In the invention, the bottom supporting layer 4 is made of rubber and has the function of buffering pressure with the sweat absorbing and sterilizing layer 1.

According to the graphene-polydimethylsiloxane (G-PDMS) piezoelectric plate based on 3D printing, mechanical energy generated by contact of a sole and the ground when a person moves enables the G-PDMS piezoelectric plate to bear pressure and deform downwards, a honeycomb cavity of the G-PDMS piezoelectric plate is in contact with the ground and generates charge transfer, a potential difference is generated between an upper cavity and a lower cavity, the potential difference is transmitted to a lithium battery through a lead and collected, and the output of electric energy is controlled through a switch. The scientific technology is closely related to energy conversion and energy protection.
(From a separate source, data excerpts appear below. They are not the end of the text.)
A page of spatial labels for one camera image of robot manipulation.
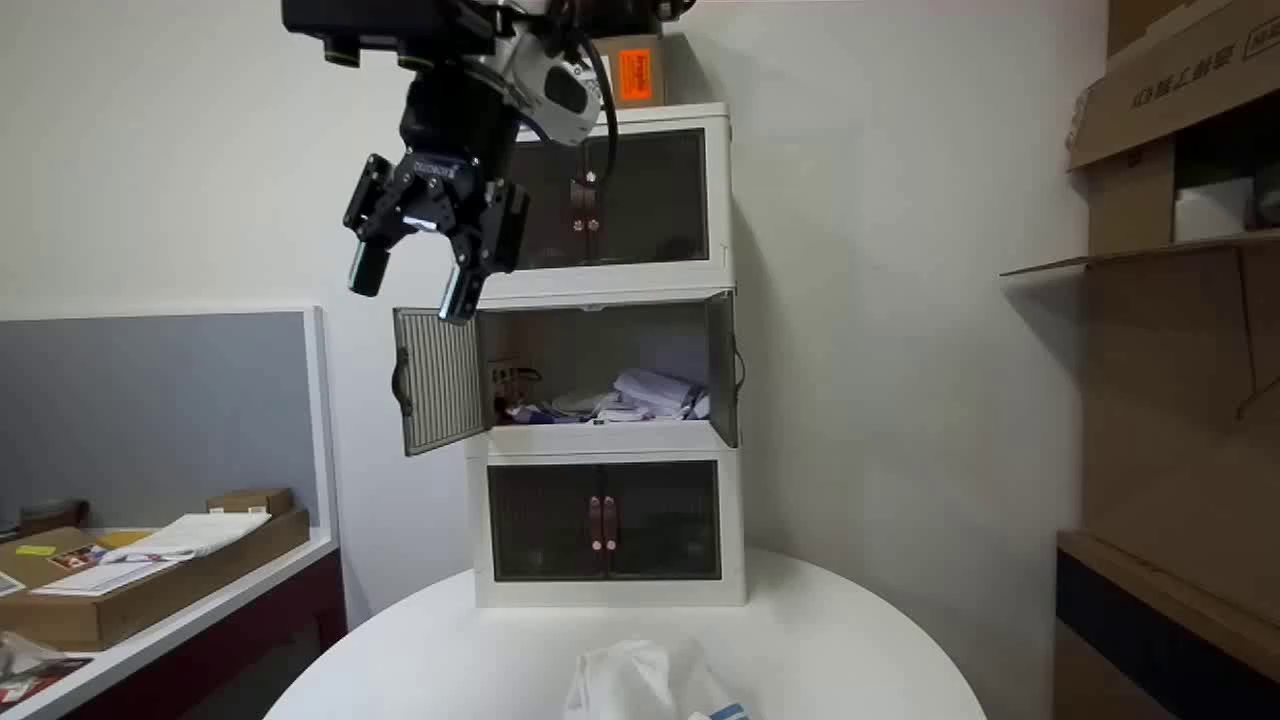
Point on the cardboard box with orange sticker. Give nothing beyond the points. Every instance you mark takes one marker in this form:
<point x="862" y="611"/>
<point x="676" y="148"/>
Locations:
<point x="652" y="75"/>

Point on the white item on shelf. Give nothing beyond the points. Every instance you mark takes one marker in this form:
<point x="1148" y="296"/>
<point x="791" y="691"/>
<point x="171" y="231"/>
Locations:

The above embodiments are preferred embodiments of the present invention, but the present invention is not limited to the above embodiments, and any other changes, modifications, substitutions, combinations, and simplifications which do not depart from the spirit and principle of the present invention should be construed as equivalents thereof, and all such changes, modifications, substitutions, combinations, and simplifications are intended to be included in the scope of the present invention.

Claims

1. The piezoelectric insole device is characterized by comprising a top protective layer, a piezoelectric layer and a bottom supporting layer, and specifically comprises:

the top protective layer comprises a sweat absorbing and sterilizing layer and a rubber protective layer;

the piezoelectric layer is adhered below the top protective layer and is divided into a power generation module and a control module, the power generation module comprises a piezoelectric plate, a rubber packaging layer and a copper wire, the upper end and the lower end of the piezoelectric plate are connected with the copper wire, an insulating layer is attached outside the copper wire,

the bottom support layer is adhered to the underside of the piezoelectric layer and is a rubber material.

2. The piezoelectric insole device according to claim 1, wherein the top protective layer and the sweat absorbing and sterilizing layer comprise sponge and bamboo charcoal fiber antibacterial layers and are located on the whole sole; and a rubber protective layer is provided at the arch and heel positions.

3. The piezoelectric insole device according to claim 1, wherein the rubber packaging layer is wrapped in the piezoelectric plate, and one end of the rubber packaging layer close to the control module is provided with a small hole and is penetrated by a copper wire.

4. The piezoelectric insole device according to claim 1, wherein the control module comprises a lithium battery, a switch and a USB interface, and the micro lithium battery, the switch and the USB interface are connected with the piezoelectric plate in series through copper wires.

5. The piezoelectric insole device according to claim 1, wherein the piezoelectric plate is manufactured by 3D printing with ink, acrylic resin, graphene and PDMS are mixed according to a mass ratio of 0.5:1.5:5, and the suspension is mechanically stirred for 1 hour to obtain printing ink; and (3) extruding by using a nozzle with the diameter of 2mm by adopting an ink 3D printing method, wherein the printing speed is 3mm/s, the inside of the printing plate is of a honeycomb structure, and the printing plate is placed in an environment with the temperature of 80 ℃ for heat preservation and curing for 90 minutes.